• Problem to solve: Where in the records does the word "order" occur? Copy each line in which it does.

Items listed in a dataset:
______

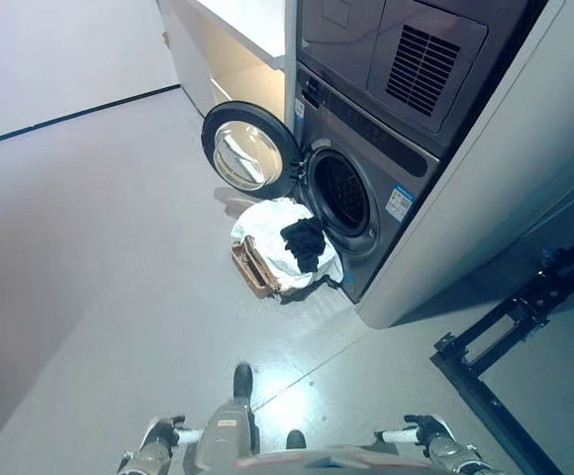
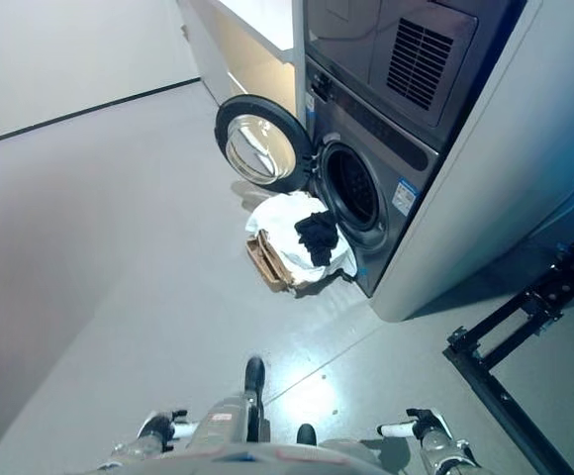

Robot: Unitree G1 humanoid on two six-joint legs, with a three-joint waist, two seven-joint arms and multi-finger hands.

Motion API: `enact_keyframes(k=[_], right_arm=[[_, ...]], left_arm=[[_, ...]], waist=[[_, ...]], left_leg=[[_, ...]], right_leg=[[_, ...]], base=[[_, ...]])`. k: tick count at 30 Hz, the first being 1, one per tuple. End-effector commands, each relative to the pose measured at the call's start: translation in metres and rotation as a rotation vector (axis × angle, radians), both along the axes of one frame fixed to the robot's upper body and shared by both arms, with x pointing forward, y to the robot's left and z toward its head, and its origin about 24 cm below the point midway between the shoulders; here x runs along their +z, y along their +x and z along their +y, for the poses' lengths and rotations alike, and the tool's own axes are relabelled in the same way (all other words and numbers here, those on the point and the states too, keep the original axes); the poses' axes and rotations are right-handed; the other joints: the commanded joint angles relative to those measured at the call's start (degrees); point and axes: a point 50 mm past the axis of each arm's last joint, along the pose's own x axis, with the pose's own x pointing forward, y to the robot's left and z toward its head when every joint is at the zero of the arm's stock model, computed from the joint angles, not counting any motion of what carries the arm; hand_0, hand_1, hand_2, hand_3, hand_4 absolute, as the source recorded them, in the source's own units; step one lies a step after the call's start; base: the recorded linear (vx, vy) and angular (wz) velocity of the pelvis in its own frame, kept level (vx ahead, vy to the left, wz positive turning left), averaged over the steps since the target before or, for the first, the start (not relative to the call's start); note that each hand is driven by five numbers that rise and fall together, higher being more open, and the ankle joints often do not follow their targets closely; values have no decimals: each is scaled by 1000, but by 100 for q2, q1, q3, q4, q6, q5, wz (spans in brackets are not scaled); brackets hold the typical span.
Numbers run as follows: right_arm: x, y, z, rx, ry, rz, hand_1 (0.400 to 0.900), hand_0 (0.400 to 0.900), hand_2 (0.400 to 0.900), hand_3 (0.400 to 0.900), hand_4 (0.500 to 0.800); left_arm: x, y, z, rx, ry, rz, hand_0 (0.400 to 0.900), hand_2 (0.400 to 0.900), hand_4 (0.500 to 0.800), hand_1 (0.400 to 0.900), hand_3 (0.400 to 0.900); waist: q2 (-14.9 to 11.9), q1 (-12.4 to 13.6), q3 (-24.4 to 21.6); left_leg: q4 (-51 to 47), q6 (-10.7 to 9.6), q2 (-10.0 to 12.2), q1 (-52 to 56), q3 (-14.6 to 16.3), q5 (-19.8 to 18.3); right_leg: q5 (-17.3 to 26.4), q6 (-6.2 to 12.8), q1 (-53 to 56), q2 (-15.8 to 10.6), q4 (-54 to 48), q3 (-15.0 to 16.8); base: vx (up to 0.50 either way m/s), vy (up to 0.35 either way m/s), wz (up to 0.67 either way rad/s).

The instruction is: Put the clothes in the basket into the washing machine.

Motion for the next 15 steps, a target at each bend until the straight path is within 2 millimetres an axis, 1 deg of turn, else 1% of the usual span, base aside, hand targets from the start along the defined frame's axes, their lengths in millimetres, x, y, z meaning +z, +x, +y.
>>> enact_keyframes(k=[1, 2, 3, 4, 6, 7, 8, 9, 10, 11, 12, 13, 14, 15], right_arm=[[3, -10, -16, 3, -57, -2, 900, 900, 900, 900, 800], [3, -10, -16, 3, -57, -2, 900, 900, 900, 900, 800], [2, -13, -13, 19, -54, 18, 900, 900, 900, 900, 800], [1, -13, -12, 23, -50, 21, 900, 900, 900, 900, 800], [-1, -15, -8, 27, -37, 32, 900, 900, 900, 900, 800], [-1, -15, -7, 33, -34, 36, 900, 900, 900, 900, 800], [-1, -15, -6, 35, -32, 36, 900, 900, 900, 900, 800], [-2, -14, -5, 38, -27, 32, 900, 900, 900, 900, 800], [-1, -14, -5, 38, -28, 32, 900, 900, 900, 900, 800], [-1, -12, -4, 42, -26, 28, 900, 900, 900, 900, 800], [-1, -10, -3, 50, -26, 27, 900, 900, 900, 900, 800], [-1, -9, -3, 57, -29, 25, 900, 900, 900, 900, 800], [0, -6, -3, 59, -32, 18, 900, 900, 900, 900, 800], [1, -4, -5, 55, -37, 12, 900, 900, 900, 900, 800]], left_arm=[[0, -12, 10, -32, 43, 23, 900, 900, 800, 900, 900], [0, -12, 10, -32, 43, 23, 900, 900, 800, 900, 900], [-1, -18, 11, -25, 45, 42, 900, 900, 800, 900, 900], [-1, -19, 12, -19, 46, 43, 900, 900, 800, 900, 900], [0, -19, 16, -16, 57, 50, 900, 900, 800, 900, 900], [0, -19, 17, -21, 56, 49, 900, 900, 800, 900, 900], [1, -17, 17, -30, 57, 46, 900, 900, 800, 900, 900], [2, -15, 17, -30, 57, 41, 900, 900, 800, 900, 900], [1, -15, 17, -30, 57, 41, 900, 900, 800, 900, 900], [2, -13, 19, -28, 61, 34, 900, 900, 800, 900, 900], [3, -12, 20, -26, 62, 30, 900, 900, 800, 900, 900], [3, -10, 20, -24, 64, 29, 900, 900, 800, 900, 900], [4, -8, 21, -22, 65, 23, 900, 900, 800, 900, 900], [5, -5, 21, -26, 66, 15, 900, 900, 800, 900, 900]], waist=[[-71, 109, -376], [-80, 115, -369], [-53, 194, -498], [-79, 247, -580], [-178, 297, -746], [-236, 309, -802], [-326, 304, -834], [-366, 308, -847], [-346, 321, -856], [-344, 324, -840], [-324, 338, -813], [-272, 333, -759], [-188, 293, -676], [-89, 241, -559]], left_leg=[[-114, 180, 43, -333, 304, 562], [-114, 182, 36, -319, 315, 558], [-114, 188, 12, -229, 149, 771], [-114, 171, -24, -181, 72, 904], [-114, 206, -91, -50, 40, 1071], [-102, 256, -156, 26, 56, 1065], [-67, 323, -282, 115, 87, 987], [-30, 394, -372, 197, 116, 909], [-34, 390, -346, 187, 119, 916], [-15, 469, -396, 278, 116, 836], [-1, 548, -434, 399, 112, 744], [21, 631, -490, 544, 117, 646], [35, 699, -500, 708, 98, 564], [73, 774, -503, 869, 57, 499]], right_leg=[[-312, 1134, 285, -326, 1039, 370], [-315, 1136, 298, -338, 1035, 376], [-438, 1144, 507, -380, 1028, 513], [-485, 1195, 586, -438, 1057, 580], [-320, 1333, 587, -569, 1265, 613], [-68, 1453, 515, -621, 1469, 618], [259, 1603, 432, -695, 1722, 589], [746, 1773, 292, -753, 2049, 578], [767, 1771, 278, -731, 2039, 593], [1175, 1879, 62, -763, 2477, 546], [1556, 1986, -146, -827, 2924, 386], [1962, 2005, -392, -905, 3402, 175], [2238, 1979, -654, -930, 3874, 11], [2393, 1941, -889, -937, 4349, -162]], base=[[310, 79, -41], [443, 130, -66], [458, 152, -68], [614, 211, -78], [442, 152, -27], [391, 122, -3], [356, 127, 4], [216, 82, 0], [183, 85, 2], [163, 98, -2], [245, 173, 2], [225, 224, 5], [217, 266, 21], [212, 276, 33]])
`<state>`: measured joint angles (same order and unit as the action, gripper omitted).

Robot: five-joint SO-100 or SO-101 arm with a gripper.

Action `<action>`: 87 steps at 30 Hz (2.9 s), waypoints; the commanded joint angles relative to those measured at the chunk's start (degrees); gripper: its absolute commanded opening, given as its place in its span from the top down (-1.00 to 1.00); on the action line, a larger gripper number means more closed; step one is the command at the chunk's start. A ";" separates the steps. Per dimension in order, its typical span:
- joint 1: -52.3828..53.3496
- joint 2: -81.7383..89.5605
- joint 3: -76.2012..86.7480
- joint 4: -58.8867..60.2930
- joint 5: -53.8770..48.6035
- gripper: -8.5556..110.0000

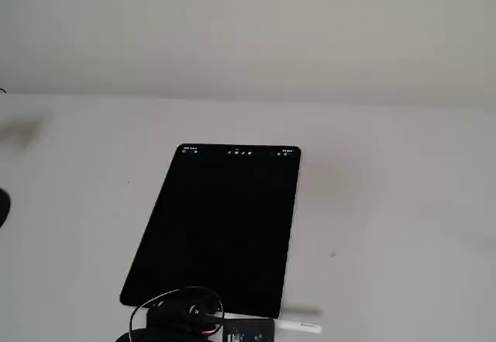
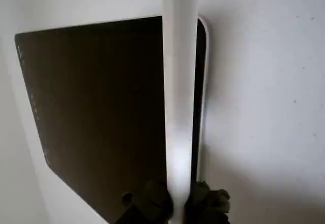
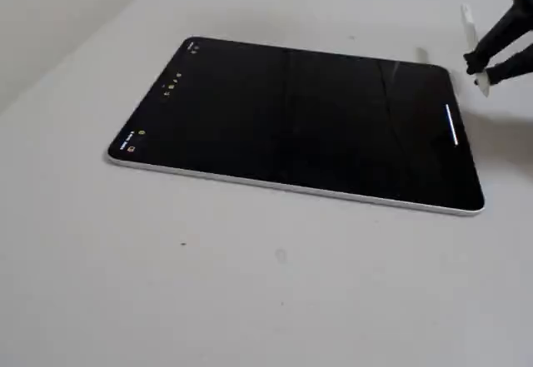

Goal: Draw a circular shape on the ipad using the apple pencil

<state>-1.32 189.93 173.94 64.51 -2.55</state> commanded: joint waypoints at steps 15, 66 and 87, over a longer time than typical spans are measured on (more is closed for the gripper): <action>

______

• The answer:
`<state>`: measured joint angles (same order and unit as the action, gripper omitted).
Action `<action>`: 87 steps at 30 Hz (2.9 s), waypoints; the commanded joint angles relative to those measured at the chunk's start (degrees); gripper: its absolute commanded opening, given as its place in its span from the top down (-1.00 to 1.00); on the action line, a larger gripper number means more closed; step one is the command at the chunk's start. A ";" separates the steps. Per dimension in order, its typical span:

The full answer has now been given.